Nobody Puts Baby in a Remake: Why a “Dirty Dancing” Redo is Sacrilege

There are very few things in life that are truly sacred to me, but "Dirty Dancing" is one of them. When I heard the news that the beloved 1987 classic about a smoking hot dance instructor (dearly departed Patrick Swayze) and a charmingly imperfect young woman nicknamed "Baby" (Jennifer Grey before a nose job rendered her unrecognizable), who learn about life and love while getting their groove on one magical summer in the Catskills, was being remade, the horror and rage that surged through me was worse than when Jerry Orbach realized his daughter was doinking a leather jacket-wearing studmuffin who knew all about the horizontal mambo.

The only thing I could think was: why, Hollywood, why?!?!?

Can we please stop with the reboots, remake, redos? Or why can't we remake movies that were subpar but had potential as opposed to ones that were fantastic? Or, gasp, try to do something new and original? Why has mediocrity become the norm? It's like getting into Harvard because you copied off the smarter kid sitting next to you. Where's the pride in co-opting someone else's brilliance?

After Jaden Smith's "Karate Kid" punched me in the gut, Russell Brand's "Arthur" drove me to drink and "The Smurfs" smurfed all over that smurfing smurfshow, one of the great classics of my youth, one that taught me that it's okay to be different and that any problem can be solved if you dance through your angst, a film that ignited my pubescence as I realized boys—especially when they look and move like Swayze—didn't have cooties, a movie that was barely expected to recoup $6 million in production costs but would go on to be one of the most successful films of its time, is slated for defilement. And I'm livid.

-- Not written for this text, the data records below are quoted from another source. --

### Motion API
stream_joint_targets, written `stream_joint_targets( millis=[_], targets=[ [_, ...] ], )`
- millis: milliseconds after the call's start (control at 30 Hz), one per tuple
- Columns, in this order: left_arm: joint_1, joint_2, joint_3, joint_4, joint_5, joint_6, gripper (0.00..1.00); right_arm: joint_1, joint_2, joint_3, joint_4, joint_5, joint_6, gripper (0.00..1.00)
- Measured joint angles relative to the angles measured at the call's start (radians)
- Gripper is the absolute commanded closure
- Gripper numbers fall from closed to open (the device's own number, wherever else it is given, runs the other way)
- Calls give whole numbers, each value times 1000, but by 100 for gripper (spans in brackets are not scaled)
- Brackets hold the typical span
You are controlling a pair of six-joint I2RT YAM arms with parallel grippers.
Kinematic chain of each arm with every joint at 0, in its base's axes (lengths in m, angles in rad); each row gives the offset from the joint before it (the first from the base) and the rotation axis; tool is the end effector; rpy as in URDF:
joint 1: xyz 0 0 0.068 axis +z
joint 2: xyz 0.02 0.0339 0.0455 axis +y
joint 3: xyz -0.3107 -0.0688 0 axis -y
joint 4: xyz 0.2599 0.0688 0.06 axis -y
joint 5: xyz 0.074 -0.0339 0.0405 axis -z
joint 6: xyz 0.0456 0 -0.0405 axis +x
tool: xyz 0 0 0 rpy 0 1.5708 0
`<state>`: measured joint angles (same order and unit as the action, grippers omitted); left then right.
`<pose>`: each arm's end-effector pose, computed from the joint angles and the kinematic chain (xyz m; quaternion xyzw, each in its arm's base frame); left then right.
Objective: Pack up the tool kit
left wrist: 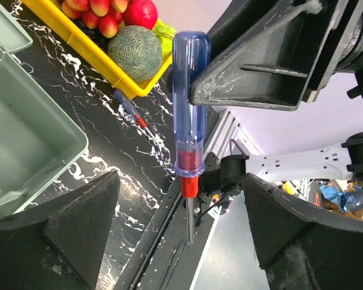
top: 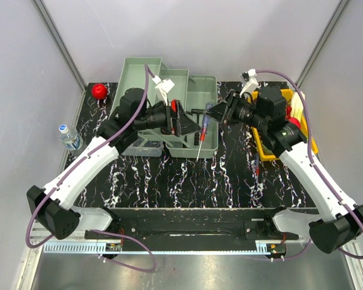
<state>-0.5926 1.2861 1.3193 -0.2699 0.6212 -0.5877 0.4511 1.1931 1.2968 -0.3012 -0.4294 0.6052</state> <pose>0.2328 -0.1887 0.4542 0.1909 0.7476 -0.5273 0.3558 0.2356 0.1352 0.4662 -0.0765 0.7638 0.4545 0.4520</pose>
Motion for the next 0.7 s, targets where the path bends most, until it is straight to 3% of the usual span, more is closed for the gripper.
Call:
stream_joint_targets(
  millis=[133,333,367,433,567,600,700],
  targets=[
    [-19,12,9,-21,-11,6,34,3,0,-28,60,-23,41,100],
    [-65,34,46,-2,-17,6,37,5,0,-41,127,-52,90,100],
    [-72,40,48,3,-17,6,42,5,0,-41,135,-56,95,100],
    [-82,53,49,9,-18,2,55,5,0,-41,153,-63,106,100],
    [-91,74,50,8,-28,-1,98,5,0,-43,169,-69,119,100],
    [-91,77,51,7,-31,-4,100,5,0,-45,170,-66,119,92],
    [-92,77,57,-21,-54,3,100,5,0,-52,169,-61,117,44]
  ],
)
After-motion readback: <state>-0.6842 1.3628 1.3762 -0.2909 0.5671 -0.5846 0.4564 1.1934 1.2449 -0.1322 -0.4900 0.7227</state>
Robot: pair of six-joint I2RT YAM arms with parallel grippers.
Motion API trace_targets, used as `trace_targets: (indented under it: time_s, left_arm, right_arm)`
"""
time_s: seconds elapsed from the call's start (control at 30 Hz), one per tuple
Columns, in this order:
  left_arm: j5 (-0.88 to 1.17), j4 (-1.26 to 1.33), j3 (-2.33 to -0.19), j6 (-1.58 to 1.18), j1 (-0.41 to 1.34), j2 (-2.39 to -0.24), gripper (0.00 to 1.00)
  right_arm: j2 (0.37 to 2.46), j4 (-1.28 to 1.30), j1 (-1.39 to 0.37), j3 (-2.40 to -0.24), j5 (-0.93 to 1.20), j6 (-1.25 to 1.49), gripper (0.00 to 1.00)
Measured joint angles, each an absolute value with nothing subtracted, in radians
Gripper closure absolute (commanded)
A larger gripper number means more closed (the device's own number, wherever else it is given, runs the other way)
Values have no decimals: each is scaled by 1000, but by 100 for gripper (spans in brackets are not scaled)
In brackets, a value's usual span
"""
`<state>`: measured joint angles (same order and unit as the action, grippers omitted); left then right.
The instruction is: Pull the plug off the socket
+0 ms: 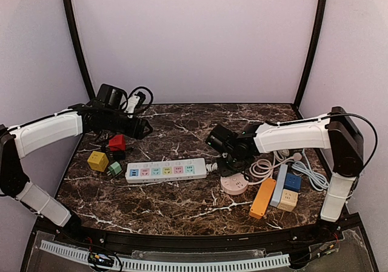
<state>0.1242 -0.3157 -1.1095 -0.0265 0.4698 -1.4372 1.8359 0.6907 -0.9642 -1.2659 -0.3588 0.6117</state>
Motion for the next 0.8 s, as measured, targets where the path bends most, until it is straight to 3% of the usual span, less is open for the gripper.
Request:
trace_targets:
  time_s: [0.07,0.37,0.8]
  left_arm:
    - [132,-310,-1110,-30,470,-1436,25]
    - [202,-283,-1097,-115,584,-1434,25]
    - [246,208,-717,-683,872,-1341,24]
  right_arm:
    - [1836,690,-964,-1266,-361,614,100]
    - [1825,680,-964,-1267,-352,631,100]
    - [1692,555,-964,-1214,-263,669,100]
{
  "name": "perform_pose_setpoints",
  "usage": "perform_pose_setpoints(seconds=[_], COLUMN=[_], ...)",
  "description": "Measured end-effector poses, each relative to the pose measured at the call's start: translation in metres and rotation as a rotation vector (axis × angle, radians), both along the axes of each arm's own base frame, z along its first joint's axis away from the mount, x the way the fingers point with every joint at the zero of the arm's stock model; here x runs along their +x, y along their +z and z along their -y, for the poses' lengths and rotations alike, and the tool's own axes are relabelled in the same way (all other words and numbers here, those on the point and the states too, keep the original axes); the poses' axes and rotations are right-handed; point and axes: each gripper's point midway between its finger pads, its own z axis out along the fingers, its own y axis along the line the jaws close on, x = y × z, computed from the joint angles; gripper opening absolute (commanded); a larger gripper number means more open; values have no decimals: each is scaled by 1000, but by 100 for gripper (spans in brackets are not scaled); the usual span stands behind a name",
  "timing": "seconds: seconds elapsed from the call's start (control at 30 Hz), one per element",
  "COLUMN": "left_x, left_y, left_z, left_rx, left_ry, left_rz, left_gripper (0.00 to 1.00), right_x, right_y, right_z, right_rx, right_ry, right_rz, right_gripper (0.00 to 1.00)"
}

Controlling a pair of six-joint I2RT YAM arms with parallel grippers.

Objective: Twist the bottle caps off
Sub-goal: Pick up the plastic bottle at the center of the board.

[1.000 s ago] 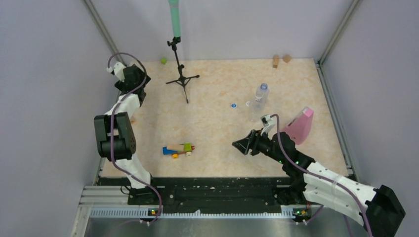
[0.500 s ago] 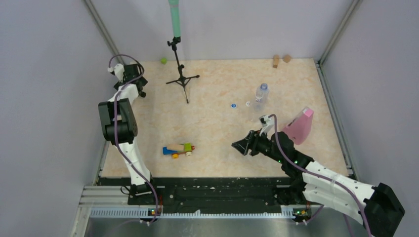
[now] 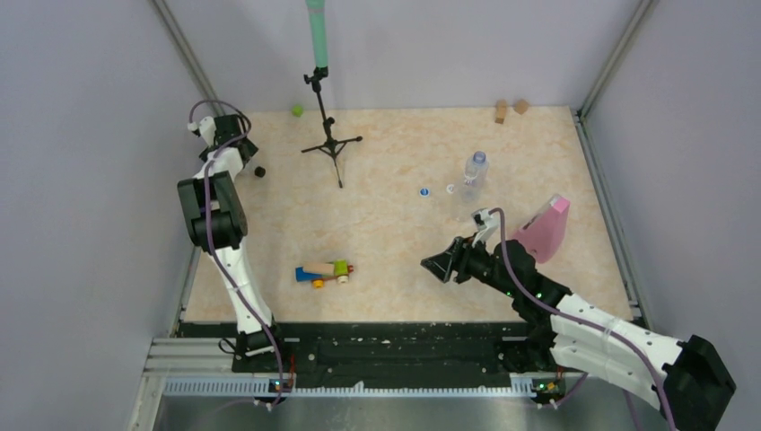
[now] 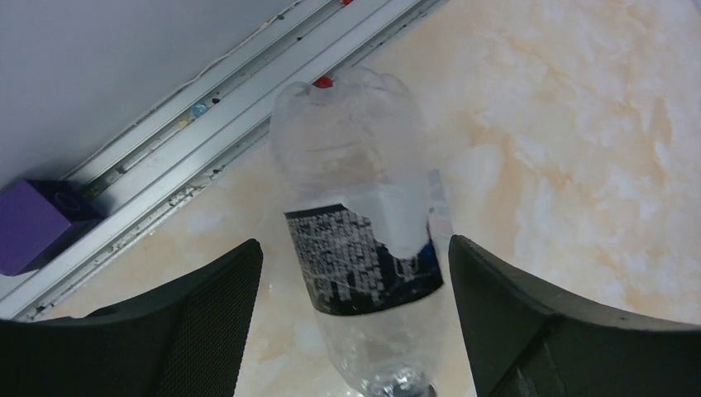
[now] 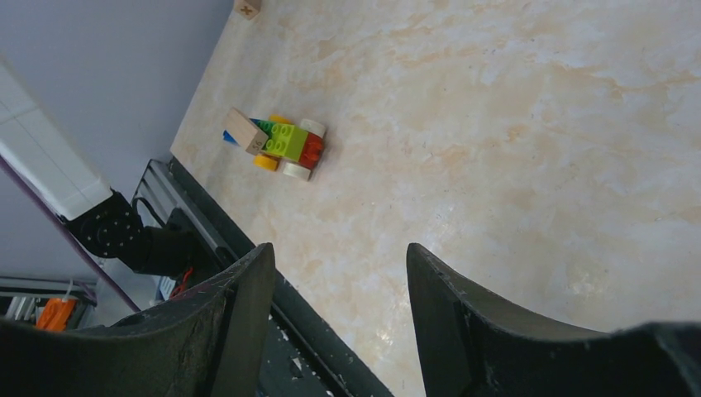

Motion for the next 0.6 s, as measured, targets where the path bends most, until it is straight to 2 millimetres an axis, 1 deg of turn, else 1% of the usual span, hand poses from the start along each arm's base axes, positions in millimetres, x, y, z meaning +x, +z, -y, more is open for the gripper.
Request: perform_pose_setpoints(seconds=[0.17, 0.27, 0.33, 0.37, 0.53, 0.6], left_x=[-2, -3, -3, -3, 0, 3], left_y=[-11, -12, -13, -14, -14, -14], left_z=[-9, -11, -11, -10, -7, -4], left_rx=[10, 24, 26, 26, 11, -4], left_ry=[-10, -25, -34, -44, -61, -70], left_rz=[-47, -63, -68, -72, -60, -39], left_gripper=[83, 76, 64, 59, 41, 37], right_x=[1, 1, 1, 2, 1, 1], right_y=[0, -2, -5, -6, -13, -14], right_z=[0, -2, -3, -3, -5, -5], right_rx=[1, -3, -10, -13, -29, -31], right_ry=[0, 3, 7, 9, 17, 20], right_rz=[2, -2, -6, -9, -25, -29], right_gripper=[59, 59, 59, 59, 59, 59])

I get it; Hollywood wants to make money and "Dirty Dancing" has been a cash cow. You know why? Because it's fantastic! It struck a nerve because everything about it was wrong and yet so right. Lore has it, when it was first screened for producers, they said, "Burn the negative and collect the insurance," because they were sure it was destined to flop. But it didn't and that lightning they captured will never strike again. Paging "Dirty Dancing: Havana Nights," or, as I like to call it, "The Godfather 3 of dance movies." Made for $25 million, it only eked out $27 million at the box office. There's a lesson there.

But cautionary tales be damned, Kenny Ortega, the choreographer from the original "Dirty Dancing" film, best known for directing the "High School Musical" trilogy, is taking the helm and driving this bus straight over the cliff. All we can do is brace for impact.

As my impotence sinks in, the mind reels with all the horrific possibilities that are surely going on around Hollywood today.

Somewhere out there is a camera test to see how a lift looks in a lake when shot in 3D, a phone call is being placed to Justin Bieber asking if he'd like to play a Canadian dance instructor who finds love at musical theater summer camp, a "Dancing with the Stars" pro is fantasizing about their big screen debut, Zac Efron is wondering if he's ready to reunite with Ortega, the ghost of Patrick Swayze is being computer animated for one final dance at Kellerman's. The mind boggles as my heart sinks at all the tremendously wrong possibilities.

Dear Lionsgate, I already had the time of my life and I can have it again anytime I want by popping in a DVD or VHS tape to enjoy the only version of "Dirty Dancing" that will ever truly exist in my heart and mind: the original.